FTX was either leveraged to the hilt — couldn’t be, because he was paying out mouthwatering returns to his investors — or he was playing the old Bernie Maddow game of using fresh investor money to pay out earlier investors.  Certainly, he wasn’t getting anything like dividends from flaccid blockchain exchanges or collapsing software companies — his favored purchase targets, so the money had to be coming from new investors.

What suckers.  It’s even worse when you learn that some of his new (and earlier) investors were not individuals, but institutional.  Don’t these places have any safety controls or risk-assessment checks?

I am not a nihilist by any stretch, but I swear there are times when I want the whole fucking house of cards to collapse, rich people / institutions to be impoverished, and crowds of the now-desperately-poor (that would be people like me) roaming the streets with shotguns and AK-47s, shooting these bastards as they walk out of their office buildings, or using their plummeting bodies as skeet targets as they try to escape the shame and ruin that has ensued from their greed, mendacity and foolishness.

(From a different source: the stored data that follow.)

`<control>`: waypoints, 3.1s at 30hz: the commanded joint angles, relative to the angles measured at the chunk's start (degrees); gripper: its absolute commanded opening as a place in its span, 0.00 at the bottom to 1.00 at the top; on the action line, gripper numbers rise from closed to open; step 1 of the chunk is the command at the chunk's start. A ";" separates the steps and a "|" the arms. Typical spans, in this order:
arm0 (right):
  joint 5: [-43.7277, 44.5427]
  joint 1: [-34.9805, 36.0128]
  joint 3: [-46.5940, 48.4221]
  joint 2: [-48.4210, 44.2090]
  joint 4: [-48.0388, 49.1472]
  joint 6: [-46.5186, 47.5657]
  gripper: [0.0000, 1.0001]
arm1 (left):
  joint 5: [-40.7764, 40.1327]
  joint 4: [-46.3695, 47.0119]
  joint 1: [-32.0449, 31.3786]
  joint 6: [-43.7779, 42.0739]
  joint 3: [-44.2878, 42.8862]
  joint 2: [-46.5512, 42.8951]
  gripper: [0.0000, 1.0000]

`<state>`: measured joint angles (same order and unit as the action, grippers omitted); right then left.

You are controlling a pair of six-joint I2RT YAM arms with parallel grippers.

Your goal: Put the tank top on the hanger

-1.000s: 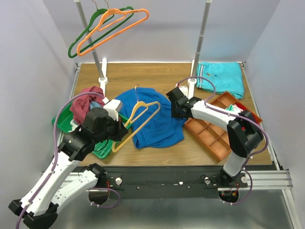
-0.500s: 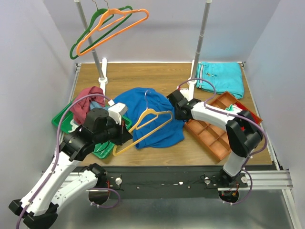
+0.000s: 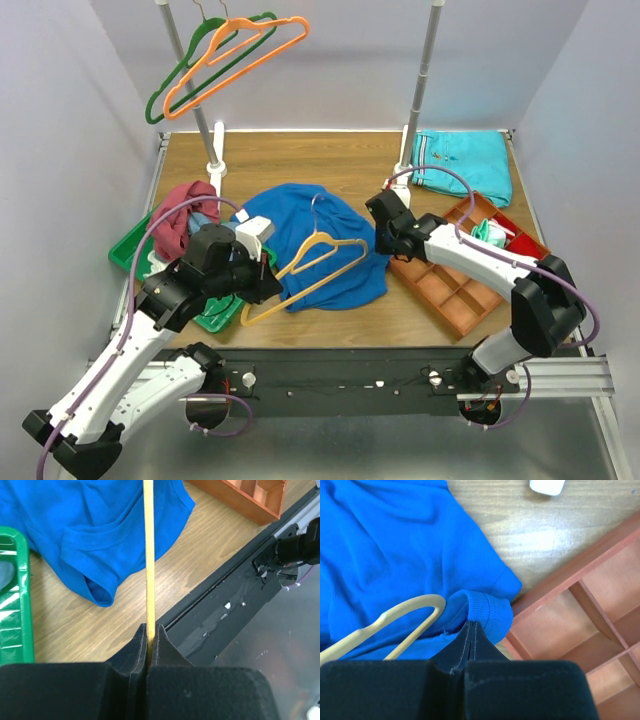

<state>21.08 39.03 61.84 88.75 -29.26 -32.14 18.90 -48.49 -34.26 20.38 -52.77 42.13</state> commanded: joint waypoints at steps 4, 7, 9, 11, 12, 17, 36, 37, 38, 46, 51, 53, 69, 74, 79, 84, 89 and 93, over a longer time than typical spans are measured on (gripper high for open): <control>-1.75 0.00 -1.91 -2.44 0.34 -0.20 0.01 | 6.50 2.96 -0.37 -0.17 1.01 -0.38 0.00; -1.13 0.09 -1.38 -2.09 -0.01 -0.03 0.01 | 5.37 1.30 -0.37 -0.43 0.13 -0.64 0.00; -0.95 0.09 -1.46 -2.09 -0.01 0.06 0.01 | 5.01 -0.11 -0.37 -0.78 -0.40 -1.08 0.00; -0.69 0.00 -1.55 -2.00 -0.01 -0.03 0.01 | 4.66 -0.81 -0.37 -0.96 -0.93 -1.61 0.00; -0.86 0.00 -1.64 -2.09 -0.01 -0.03 0.01 | 4.75 -1.25 -0.37 -0.87 -0.93 -1.79 0.00; -0.87 0.00 -1.99 -2.27 -0.19 -0.03 0.01 | 5.71 -1.96 -0.37 -0.43 -0.66 -2.57 0.00; -8.16 0.17 0.02 -7.71 -0.89 2.08 0.01 | 8.44 7.70 -0.37 3.17 4.08 -3.81 0.00; -8.25 0.17 0.38 -7.98 -1.15 2.17 0.01 | 8.18 7.97 -0.37 3.09 4.00 -3.81 0.00; -8.34 0.26 0.82 -8.24 -1.68 2.43 0.01 | 7.74 8.23 -0.37 3.09 3.99 -3.90 0.00; -8.34 0.26 5.30 -10.79 -4.05 3.57 0.01 | 6.49 9.55 -0.37 0.89 3.20 -3.46 0.00; -1.85 0.26 7.85 -10.26 -6.69 4.54 0.01 | 10.54 9.91 -0.37 0.80 2.94 -3.63 0.00; 0.36 0.26 8.73 -9.91 -8.09 4.72 0.01 | 10.46 9.91 -0.37 0.71 2.76 -4.16 0.00; -1.83 0.26 -3.04 -11.50 -5.99 -1.25 0.22 | 9.23 6.39 -0.37 0.36 4.17 -1.97 0.00; -2.80 0.26 -4.36 -10.97 -5.29 -1.70 0.27 | 9.67 7.09 -0.37 1.15 5.05 -1.70 0.00; -4.29 0.26 -6.03 -10.27 -3.44 -1.70 0.39 | 10.02 7.62 -0.37 1.33 5.49 -1.26 0.00; -4.47 0.26 -6.65 -8.77 -1.95 -1.61 0.41 | 9.58 7.27 -0.46 1.15 5.23 -0.12 0.00; -3.60 0.26 -7.00 -6.58 -0.89 -1.43 0.41 | 9.76 6.92 -0.46 0.98 4.87 0.06 0.00; -2.19 0.26 -7.09 -5.43 -0.28 -0.82 0.41 | 9.67 6.13 -0.46 0.71 4.43 -0.03 0.00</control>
<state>17.28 39.05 55.53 81.71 -31.44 -33.08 26.57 -42.54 -34.28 21.28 -47.33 42.50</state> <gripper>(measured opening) 0.411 0.034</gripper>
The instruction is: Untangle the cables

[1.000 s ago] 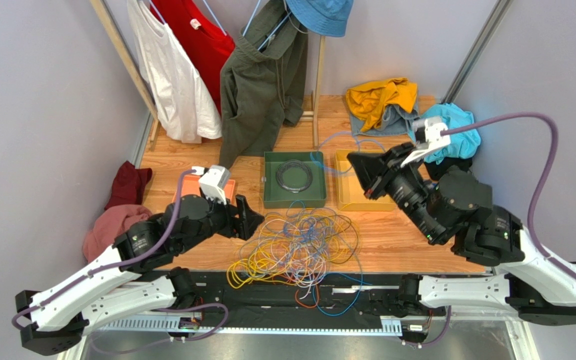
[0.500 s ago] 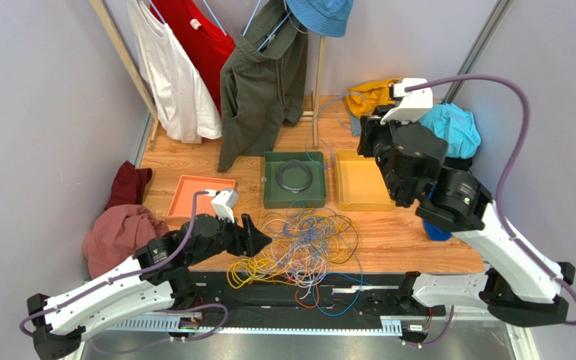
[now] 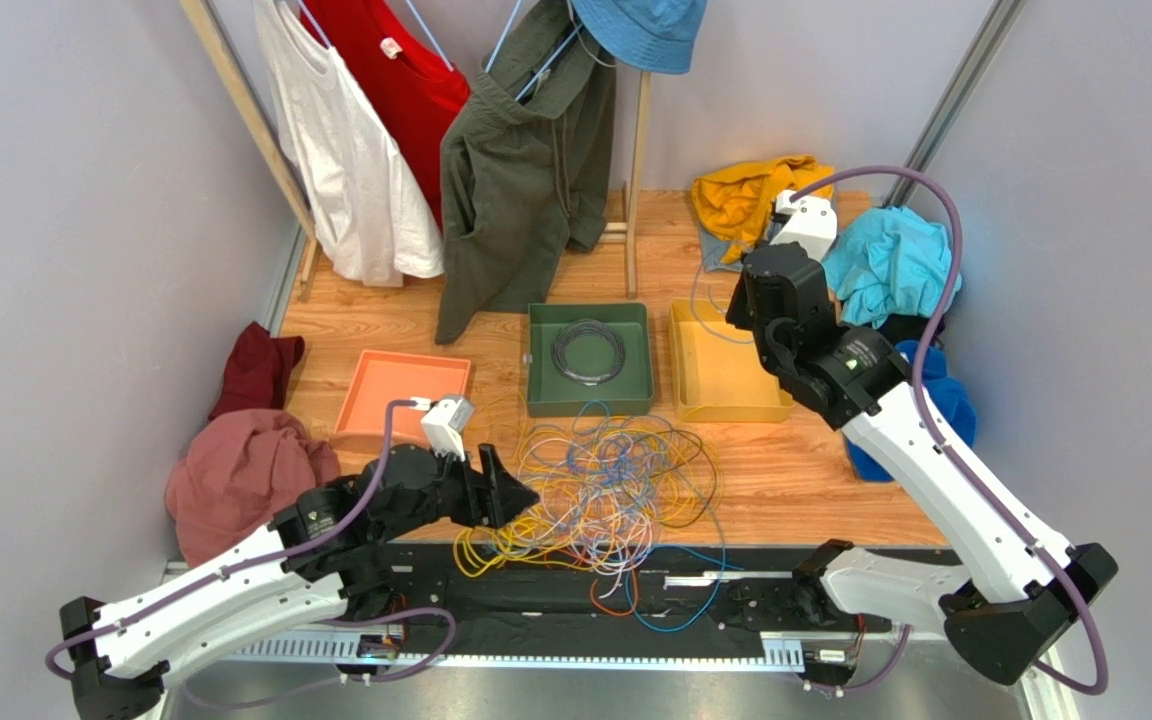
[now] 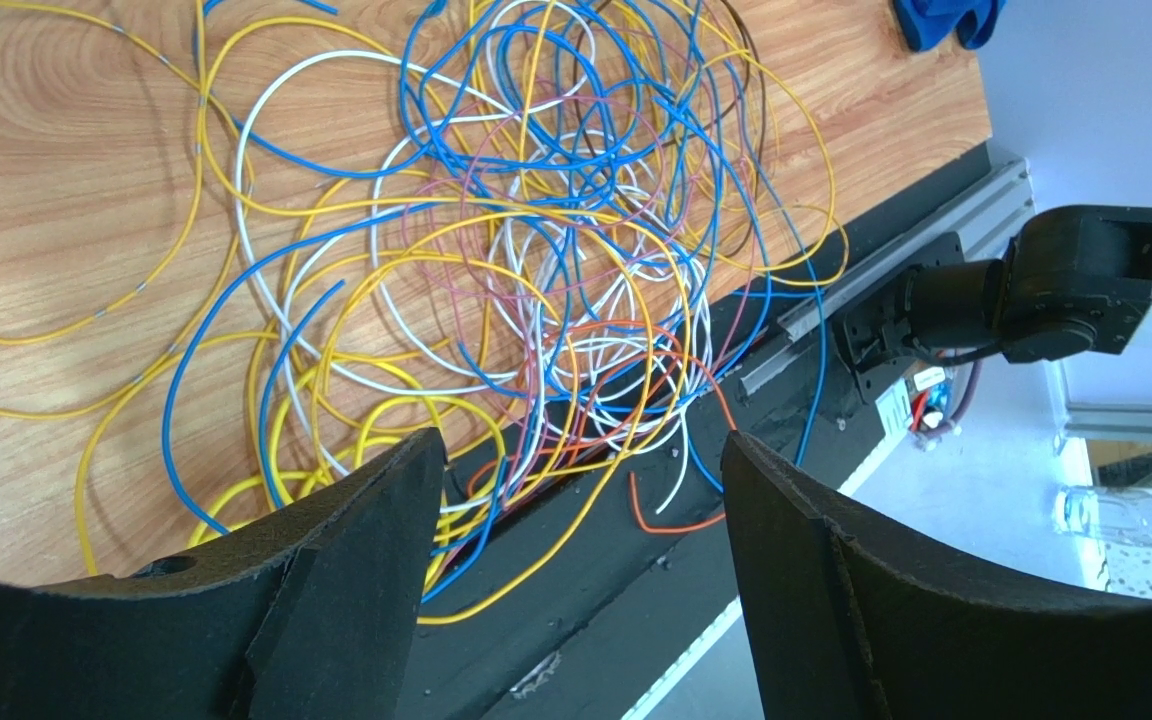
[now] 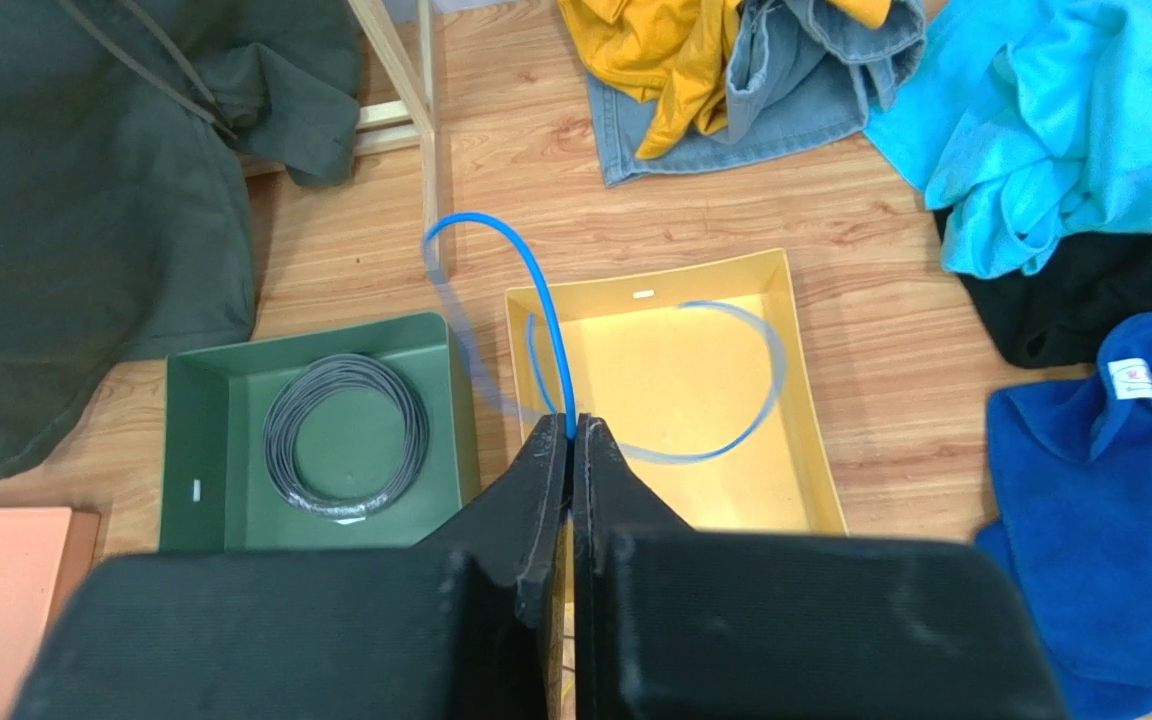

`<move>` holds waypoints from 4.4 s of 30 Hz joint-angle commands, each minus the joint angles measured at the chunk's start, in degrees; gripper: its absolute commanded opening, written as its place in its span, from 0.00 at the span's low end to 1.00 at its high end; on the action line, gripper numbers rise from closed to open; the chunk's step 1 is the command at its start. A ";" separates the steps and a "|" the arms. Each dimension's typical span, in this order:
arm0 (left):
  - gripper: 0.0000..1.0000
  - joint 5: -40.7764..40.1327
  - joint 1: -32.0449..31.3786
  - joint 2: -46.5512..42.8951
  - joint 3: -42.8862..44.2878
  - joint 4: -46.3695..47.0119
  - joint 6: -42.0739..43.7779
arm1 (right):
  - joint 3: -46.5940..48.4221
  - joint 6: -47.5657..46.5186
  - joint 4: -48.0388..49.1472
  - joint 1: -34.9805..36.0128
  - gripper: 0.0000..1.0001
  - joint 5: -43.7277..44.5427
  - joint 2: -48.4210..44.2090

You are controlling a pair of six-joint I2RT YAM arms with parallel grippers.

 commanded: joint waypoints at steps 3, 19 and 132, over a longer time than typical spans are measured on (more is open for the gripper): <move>0.77 -0.48 0.05 -0.82 -0.87 0.00 -0.54 | -4.18 2.22 7.76 -4.05 0.00 -4.19 2.39; 0.76 -1.80 0.05 -1.53 -2.10 -1.49 -1.60 | -13.59 5.73 13.91 -11.18 0.00 -9.63 7.14; 0.00 -17.18 -5.57 30.30 73.49 -11.60 23.71 | -27.39 -1.82 41.60 35.84 0.67 -8.94 -1.12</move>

No doubt someone will have a problem with this scenario.

I Like This

I remember back when Wal-Mart and their ilk were building stores everywhere, and small-town businesses everywhere were being put out of business by their erstwhile customers falling prey to the fallacy that Price Is King, and lured into the soulless caverns that were Wal-Mart, Home Depot and so on, all for the chance to save a couple bucks on nails and screwdrivers.

I was heartened when I visited Britishland for the first time, back in 1997, and found that there were still plenty of ironmongers (hardware stores) dotted in the main streets of British towns.  Invariably, I’d drift into one, and wish that I lived somewhere nearby because of all the cool stuff they sold, stuff which I hadn’t seen in over decade of walking through Lowes or Home Depot, let alone Wal-Mart.

Let me be clear here:  to men of my generation, hardware stores are to us like drugstores are to women.  Yet while you can find a CVS, Walgreens or Osco drugstore within spitting distance of your house in any town, you will not find a hardware store which caters to men.  Oh sure, drive a few miles and get drawn into a Wal-Mart, only to find that if you want a couple of #2 self-tapping screws for that project on the honey-do list, sorry but they’re only available in the 50-pack, $5.99 instead of a buck for the two you needed.  (And yes, I know all about economies of scale and bulk savings — but at the end of the day, you end up spending six bucks instead of two, and are saddled with four dozen screws that you may or may not need in the future.)

It doesn’t have to be that way.  Here’s a story from, of all places, Wales, where the local ironmongery was about to close its doors after years of serving the town, but the locals, realizing what they might miss if the place disappeared, did something about it.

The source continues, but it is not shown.